Stored records
○ ○ ○

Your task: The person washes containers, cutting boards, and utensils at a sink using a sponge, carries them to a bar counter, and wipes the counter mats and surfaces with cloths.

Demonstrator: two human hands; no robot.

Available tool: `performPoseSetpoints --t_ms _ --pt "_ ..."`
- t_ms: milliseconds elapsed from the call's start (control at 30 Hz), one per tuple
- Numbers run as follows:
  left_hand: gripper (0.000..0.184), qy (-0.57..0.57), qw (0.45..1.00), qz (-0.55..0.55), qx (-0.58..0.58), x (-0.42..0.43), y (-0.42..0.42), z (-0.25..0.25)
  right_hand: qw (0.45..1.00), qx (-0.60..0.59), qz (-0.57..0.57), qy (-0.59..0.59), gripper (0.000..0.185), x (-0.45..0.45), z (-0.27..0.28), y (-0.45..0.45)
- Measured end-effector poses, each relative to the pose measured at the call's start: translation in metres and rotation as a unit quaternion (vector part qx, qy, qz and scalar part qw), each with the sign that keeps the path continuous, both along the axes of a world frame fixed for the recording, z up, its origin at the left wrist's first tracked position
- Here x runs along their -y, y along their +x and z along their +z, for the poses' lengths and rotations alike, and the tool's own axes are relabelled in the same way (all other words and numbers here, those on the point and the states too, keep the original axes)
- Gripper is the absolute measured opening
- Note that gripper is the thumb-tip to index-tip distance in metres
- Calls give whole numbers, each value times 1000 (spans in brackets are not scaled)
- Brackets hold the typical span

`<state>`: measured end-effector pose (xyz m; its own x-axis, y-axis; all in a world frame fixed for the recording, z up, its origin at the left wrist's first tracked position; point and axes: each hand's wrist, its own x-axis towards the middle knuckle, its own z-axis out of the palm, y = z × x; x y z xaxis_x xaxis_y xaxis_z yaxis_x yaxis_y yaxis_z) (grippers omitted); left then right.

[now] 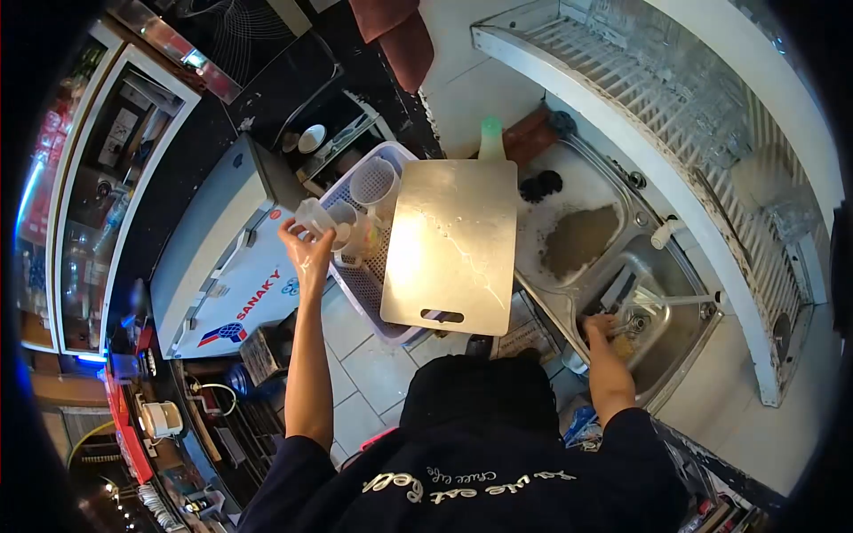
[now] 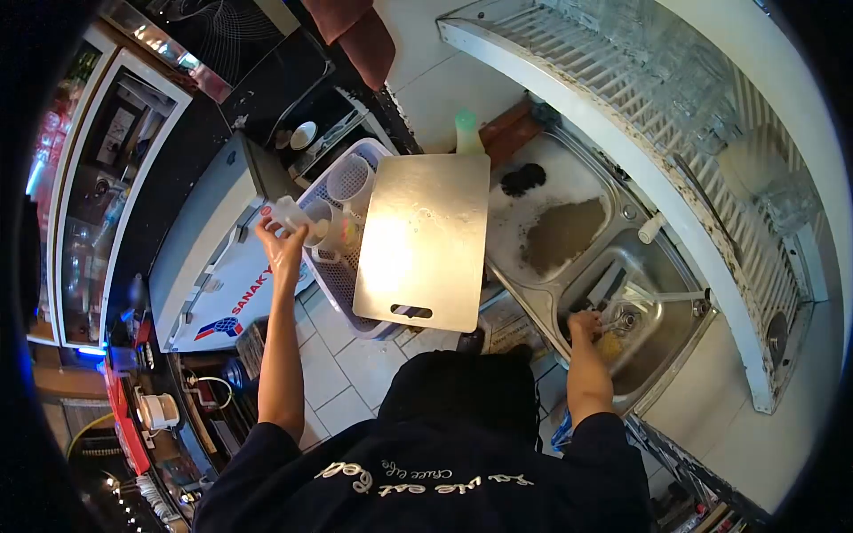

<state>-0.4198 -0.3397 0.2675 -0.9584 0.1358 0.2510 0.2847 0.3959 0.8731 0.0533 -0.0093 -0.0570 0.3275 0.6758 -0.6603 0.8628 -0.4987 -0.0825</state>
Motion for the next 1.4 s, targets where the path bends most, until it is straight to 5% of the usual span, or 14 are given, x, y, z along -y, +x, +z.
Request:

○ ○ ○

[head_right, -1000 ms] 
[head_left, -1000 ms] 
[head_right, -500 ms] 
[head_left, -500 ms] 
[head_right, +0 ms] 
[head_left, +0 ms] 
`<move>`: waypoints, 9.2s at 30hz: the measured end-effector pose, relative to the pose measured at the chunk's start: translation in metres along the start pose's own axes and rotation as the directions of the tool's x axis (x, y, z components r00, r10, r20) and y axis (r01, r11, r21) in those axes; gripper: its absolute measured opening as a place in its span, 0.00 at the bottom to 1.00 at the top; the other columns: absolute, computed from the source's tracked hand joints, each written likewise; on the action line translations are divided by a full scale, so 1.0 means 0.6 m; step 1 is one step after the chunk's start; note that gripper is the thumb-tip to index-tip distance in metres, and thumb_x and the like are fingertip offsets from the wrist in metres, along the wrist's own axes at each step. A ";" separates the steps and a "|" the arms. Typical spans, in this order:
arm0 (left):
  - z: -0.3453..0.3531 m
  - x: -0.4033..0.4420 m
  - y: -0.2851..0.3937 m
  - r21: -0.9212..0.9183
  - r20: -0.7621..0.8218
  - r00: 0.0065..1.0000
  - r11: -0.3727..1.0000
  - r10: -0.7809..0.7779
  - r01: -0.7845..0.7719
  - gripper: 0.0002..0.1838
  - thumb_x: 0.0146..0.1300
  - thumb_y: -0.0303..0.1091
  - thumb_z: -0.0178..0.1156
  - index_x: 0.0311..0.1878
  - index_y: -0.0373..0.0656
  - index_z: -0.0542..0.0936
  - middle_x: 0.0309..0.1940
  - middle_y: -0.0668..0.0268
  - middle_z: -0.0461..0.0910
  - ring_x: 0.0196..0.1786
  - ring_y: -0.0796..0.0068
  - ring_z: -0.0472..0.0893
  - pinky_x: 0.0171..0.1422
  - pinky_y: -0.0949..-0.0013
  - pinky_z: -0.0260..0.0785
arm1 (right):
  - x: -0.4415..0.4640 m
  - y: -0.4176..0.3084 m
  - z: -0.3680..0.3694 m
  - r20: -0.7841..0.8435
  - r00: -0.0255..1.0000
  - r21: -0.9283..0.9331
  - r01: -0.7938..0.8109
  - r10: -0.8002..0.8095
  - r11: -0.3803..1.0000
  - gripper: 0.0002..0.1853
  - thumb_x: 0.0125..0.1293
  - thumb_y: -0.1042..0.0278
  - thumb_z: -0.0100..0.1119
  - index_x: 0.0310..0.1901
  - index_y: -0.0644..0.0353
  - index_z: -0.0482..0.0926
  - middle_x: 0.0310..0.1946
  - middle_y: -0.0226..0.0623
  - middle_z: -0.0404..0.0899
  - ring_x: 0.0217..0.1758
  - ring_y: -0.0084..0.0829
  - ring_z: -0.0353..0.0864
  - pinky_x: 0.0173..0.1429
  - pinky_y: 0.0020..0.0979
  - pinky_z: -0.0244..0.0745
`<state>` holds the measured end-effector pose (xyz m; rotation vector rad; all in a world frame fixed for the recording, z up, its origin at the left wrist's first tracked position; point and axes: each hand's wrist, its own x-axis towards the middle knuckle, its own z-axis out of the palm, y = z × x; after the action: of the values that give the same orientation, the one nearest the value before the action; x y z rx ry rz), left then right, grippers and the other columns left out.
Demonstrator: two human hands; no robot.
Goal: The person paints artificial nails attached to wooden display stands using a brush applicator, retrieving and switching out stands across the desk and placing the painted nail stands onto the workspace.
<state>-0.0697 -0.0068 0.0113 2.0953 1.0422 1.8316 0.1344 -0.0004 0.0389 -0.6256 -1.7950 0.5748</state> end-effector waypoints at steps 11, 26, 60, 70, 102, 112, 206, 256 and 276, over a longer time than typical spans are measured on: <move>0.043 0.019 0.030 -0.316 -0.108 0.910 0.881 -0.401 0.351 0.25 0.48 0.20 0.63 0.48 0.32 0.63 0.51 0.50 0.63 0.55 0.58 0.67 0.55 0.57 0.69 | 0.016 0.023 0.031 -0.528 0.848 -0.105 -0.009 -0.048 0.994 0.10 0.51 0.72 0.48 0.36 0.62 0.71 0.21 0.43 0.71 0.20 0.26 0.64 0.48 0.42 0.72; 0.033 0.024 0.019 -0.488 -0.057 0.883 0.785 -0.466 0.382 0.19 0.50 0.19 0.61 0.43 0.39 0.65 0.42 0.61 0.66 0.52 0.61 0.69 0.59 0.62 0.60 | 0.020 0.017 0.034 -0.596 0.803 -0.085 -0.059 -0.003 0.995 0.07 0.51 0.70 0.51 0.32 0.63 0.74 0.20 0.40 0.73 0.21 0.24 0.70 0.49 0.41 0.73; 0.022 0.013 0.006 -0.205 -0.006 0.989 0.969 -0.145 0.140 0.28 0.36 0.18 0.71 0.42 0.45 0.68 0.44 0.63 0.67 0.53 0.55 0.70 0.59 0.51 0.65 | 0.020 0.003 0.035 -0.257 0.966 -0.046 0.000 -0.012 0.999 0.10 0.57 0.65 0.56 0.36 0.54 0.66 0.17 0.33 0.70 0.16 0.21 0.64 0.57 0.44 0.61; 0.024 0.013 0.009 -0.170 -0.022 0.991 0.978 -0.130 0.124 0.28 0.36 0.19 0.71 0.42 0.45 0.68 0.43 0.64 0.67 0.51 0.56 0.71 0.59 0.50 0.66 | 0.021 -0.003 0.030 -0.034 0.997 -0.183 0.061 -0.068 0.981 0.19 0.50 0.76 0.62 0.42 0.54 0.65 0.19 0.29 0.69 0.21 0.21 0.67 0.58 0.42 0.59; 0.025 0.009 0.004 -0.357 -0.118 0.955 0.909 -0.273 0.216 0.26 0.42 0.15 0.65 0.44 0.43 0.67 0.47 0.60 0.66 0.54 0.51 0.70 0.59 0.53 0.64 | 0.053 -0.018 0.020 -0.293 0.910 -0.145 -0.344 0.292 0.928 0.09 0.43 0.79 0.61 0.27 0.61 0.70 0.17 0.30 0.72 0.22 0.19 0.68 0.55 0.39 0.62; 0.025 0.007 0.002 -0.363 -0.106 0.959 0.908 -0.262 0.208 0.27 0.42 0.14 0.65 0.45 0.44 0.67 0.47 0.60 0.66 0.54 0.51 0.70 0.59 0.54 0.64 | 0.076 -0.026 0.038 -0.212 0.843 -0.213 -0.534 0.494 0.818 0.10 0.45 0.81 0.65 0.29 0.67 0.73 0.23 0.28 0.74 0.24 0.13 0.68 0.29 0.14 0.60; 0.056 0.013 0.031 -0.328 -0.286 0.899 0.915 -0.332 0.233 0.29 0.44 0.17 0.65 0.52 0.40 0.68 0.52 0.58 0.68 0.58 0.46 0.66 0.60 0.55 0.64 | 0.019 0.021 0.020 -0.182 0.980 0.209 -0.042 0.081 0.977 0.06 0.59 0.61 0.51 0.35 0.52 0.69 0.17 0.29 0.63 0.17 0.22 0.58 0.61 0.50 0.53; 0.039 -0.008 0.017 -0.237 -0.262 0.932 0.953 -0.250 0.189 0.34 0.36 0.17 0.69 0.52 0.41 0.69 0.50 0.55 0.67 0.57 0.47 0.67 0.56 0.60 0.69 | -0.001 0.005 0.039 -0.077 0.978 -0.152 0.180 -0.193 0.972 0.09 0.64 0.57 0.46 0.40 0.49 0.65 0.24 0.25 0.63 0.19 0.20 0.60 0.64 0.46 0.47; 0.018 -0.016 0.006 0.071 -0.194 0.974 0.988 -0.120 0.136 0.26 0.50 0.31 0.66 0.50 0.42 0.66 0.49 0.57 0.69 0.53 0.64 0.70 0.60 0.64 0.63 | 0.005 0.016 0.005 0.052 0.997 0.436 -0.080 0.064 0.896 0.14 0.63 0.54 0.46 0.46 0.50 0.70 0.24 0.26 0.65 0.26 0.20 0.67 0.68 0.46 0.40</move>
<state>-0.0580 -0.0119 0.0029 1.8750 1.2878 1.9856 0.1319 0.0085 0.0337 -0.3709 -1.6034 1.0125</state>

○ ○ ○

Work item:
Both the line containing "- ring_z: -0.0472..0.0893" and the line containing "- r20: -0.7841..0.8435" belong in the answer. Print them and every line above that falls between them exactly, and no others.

Output:
  - ring_z: -0.0472..0.0893
  - pinky_x: 0.0171..0.1422
  - pinky_y: -0.0949..-0.0013
  - pinky_z: -0.0260..0.0785
arm1 (right):
  - x: -0.4415..0.4640 m
  - y: -0.4176..0.3084 m
  - z: -0.3680..0.3694 m
  - r20: -0.7841..0.8435

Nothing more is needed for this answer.